Samir Ujkani (born 5 July 1988) is a Kosovar Albanian professional footballer who plays as a goalkeeper for Italian club Empoli and the Kosovo national team.

Early life
Ujkani was born in Resnik, a village near Vushtrri, SAP Kosovo, SR Serbia, at the time part of the Socialist Federal Republic of Yugoslavia. His family then moved to Belgium six years after his birth.

Club career

Youth clubs
At the age of thirteen, Ujkani enrolled into Ingelmunster, spending six years there before moving to Anderlecht. The Anderlecht football academy has a reputation of producing talented goalkeepers such as Jacky Munaron. Ujkani played until June 2007 for the Anderlecht Under-19s, and made also ten appearances with their reserves team. In June 2007, he agreed to sign a five-year contract with Palermo of Italy's Serie A.

Palermo
Since then, Ujkani served as unused substitute in two UEFA Cup matches for Palermo, and several Serie A matches as well. He was confirmed as third-choice goalkeeper for the Rosanero's 2008–09 season, and later promoted as second goalkeeper after the club chose to transfer-list veteran goalkeeper Alberto Fontana.

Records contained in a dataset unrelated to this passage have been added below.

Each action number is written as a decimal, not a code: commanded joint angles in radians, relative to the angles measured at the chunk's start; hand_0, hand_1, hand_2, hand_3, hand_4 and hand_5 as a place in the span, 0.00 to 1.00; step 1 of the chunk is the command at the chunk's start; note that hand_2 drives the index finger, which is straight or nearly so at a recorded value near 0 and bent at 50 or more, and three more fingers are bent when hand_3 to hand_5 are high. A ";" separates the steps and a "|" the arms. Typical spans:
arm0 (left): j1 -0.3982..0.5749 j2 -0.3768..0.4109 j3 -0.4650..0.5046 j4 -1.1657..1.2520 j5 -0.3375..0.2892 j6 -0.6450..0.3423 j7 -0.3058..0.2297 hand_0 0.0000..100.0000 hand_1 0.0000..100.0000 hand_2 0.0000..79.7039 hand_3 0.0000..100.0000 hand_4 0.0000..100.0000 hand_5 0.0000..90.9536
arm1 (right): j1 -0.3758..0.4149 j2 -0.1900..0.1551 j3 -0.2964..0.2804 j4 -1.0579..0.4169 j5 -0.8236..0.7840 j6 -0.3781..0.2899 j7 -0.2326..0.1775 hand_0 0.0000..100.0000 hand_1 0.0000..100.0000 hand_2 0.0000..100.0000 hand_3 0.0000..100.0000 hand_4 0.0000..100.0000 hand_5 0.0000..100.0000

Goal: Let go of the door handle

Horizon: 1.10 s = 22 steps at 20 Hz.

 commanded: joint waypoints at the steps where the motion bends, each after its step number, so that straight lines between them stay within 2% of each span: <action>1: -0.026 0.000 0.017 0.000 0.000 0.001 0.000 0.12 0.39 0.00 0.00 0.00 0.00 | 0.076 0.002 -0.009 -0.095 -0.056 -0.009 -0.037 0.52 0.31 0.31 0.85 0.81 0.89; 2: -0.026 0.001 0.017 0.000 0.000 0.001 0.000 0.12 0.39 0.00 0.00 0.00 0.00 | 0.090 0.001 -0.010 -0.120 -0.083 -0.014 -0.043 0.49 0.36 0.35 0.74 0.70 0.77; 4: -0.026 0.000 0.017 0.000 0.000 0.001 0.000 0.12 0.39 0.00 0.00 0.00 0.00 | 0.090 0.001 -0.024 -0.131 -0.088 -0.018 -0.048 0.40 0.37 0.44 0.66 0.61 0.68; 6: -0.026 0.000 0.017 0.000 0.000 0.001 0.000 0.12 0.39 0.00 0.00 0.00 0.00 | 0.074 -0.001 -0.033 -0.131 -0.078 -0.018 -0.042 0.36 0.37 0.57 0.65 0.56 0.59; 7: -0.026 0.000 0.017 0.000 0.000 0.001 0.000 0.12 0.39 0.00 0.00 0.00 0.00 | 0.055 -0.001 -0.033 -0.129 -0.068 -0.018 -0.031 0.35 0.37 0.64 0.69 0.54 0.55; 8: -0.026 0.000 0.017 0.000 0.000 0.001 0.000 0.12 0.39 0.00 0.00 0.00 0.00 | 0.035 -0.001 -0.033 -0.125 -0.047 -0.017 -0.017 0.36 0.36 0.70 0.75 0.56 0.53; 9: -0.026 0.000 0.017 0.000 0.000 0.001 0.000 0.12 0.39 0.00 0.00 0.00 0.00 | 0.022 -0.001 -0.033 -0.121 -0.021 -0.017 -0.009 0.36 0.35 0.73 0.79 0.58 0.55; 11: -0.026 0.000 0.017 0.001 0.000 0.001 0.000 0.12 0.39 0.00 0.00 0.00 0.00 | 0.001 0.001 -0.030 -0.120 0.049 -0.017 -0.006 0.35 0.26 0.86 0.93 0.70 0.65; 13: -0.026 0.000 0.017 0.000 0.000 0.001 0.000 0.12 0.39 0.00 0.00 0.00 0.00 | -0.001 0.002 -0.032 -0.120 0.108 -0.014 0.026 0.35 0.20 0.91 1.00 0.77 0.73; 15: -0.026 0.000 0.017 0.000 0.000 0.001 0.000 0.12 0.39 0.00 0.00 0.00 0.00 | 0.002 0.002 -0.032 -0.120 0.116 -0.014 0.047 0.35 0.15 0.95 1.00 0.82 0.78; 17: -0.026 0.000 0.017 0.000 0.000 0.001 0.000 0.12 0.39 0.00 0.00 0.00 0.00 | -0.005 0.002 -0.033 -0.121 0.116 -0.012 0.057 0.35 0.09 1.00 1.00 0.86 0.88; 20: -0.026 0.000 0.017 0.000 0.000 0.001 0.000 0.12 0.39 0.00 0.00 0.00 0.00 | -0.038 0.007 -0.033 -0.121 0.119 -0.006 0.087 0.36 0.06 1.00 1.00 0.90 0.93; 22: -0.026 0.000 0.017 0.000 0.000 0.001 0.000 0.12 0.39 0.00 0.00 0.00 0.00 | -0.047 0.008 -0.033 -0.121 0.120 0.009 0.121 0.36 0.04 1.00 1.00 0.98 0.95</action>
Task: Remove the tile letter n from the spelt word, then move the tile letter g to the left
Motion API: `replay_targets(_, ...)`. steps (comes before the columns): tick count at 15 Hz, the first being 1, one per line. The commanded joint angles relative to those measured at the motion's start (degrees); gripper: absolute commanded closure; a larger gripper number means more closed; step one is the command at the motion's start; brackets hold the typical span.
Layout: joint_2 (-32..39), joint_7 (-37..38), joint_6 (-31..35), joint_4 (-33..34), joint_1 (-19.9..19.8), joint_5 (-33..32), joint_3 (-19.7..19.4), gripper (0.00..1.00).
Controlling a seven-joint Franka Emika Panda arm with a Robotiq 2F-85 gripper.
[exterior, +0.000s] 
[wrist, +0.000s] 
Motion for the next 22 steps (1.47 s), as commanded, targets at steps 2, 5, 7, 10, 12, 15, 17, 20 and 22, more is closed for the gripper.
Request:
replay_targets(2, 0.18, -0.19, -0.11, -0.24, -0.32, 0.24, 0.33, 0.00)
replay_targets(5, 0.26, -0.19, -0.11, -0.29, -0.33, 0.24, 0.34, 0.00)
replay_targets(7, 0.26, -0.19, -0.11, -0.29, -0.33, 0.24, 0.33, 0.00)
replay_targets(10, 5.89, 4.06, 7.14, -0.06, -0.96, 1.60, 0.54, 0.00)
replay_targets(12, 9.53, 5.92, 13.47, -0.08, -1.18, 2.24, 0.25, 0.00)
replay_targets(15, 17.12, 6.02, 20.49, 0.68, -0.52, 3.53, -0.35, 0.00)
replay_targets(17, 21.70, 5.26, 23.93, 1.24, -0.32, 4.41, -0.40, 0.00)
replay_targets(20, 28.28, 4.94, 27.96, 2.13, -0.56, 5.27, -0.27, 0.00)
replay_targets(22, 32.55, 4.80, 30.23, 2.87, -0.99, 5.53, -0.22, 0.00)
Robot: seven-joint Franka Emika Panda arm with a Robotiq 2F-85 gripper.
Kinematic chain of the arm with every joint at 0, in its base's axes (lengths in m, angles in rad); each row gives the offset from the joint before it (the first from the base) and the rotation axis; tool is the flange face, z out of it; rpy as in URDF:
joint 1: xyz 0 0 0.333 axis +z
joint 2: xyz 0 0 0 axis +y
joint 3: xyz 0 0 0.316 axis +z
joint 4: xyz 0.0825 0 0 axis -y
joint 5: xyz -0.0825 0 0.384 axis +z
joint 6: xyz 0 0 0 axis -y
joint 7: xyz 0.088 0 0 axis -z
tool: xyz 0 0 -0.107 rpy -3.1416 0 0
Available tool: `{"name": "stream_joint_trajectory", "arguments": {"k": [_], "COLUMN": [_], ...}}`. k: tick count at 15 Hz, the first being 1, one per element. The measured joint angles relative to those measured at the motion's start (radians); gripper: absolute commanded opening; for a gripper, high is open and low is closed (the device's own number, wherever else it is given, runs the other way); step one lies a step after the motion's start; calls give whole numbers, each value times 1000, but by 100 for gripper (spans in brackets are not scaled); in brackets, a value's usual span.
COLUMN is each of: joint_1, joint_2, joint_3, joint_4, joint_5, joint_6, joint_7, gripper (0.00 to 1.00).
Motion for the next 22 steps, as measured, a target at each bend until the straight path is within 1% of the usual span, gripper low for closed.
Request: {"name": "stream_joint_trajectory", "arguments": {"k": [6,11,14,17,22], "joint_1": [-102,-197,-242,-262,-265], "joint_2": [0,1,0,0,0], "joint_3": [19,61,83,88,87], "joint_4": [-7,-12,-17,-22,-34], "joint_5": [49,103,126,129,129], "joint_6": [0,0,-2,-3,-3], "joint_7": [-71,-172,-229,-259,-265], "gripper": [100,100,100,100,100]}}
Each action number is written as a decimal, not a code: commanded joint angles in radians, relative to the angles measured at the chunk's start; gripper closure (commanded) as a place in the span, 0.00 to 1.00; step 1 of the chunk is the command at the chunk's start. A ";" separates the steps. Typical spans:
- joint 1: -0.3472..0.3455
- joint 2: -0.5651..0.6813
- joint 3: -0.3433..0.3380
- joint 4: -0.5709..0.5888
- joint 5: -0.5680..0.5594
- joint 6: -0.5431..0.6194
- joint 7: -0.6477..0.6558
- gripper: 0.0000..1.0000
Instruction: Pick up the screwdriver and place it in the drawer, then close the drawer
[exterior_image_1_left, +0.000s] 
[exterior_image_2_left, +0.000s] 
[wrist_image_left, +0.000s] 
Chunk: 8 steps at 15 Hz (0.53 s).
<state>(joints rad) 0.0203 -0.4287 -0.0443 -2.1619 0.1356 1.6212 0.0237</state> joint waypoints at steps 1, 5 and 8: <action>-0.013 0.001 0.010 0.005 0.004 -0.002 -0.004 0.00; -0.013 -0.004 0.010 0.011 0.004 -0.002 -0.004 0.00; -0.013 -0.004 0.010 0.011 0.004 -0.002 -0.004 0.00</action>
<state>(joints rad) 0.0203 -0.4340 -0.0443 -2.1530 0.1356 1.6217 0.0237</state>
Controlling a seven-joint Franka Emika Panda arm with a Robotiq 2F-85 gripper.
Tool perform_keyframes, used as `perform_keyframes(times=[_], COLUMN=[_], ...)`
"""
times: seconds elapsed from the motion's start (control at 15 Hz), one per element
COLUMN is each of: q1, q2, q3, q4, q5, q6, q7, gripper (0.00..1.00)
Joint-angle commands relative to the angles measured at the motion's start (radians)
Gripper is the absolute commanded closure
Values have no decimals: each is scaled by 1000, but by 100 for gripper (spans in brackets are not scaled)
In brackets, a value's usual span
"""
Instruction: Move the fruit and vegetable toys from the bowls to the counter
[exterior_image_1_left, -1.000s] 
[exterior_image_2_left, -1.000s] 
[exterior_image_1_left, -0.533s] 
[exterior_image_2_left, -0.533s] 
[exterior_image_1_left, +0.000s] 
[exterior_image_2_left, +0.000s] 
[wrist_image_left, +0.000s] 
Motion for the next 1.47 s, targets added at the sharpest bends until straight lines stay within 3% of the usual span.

On 26 April 2009, Ujkani made his professional debut with Palermo, replacing injured Marco Amelia during a Serie A match against Milan at the San Siro. His performance was congratulated from Kaká at the end of the match. In July 2009, he was loaned out to Lega Pro Prima Divisione club Novara in exchange with Giacomo Brichetto, also in order to gain first team experience.

On 14 June 2012, Palermo owner Maurizio Zamparini confirmed that Ujkani will be playing on Palermo for the 2012–13 season. On 22 June 2012, Palermo announced from their website to have re-acquired the full transfer rights of Ujkani and fellow Novara player Michel Morganella.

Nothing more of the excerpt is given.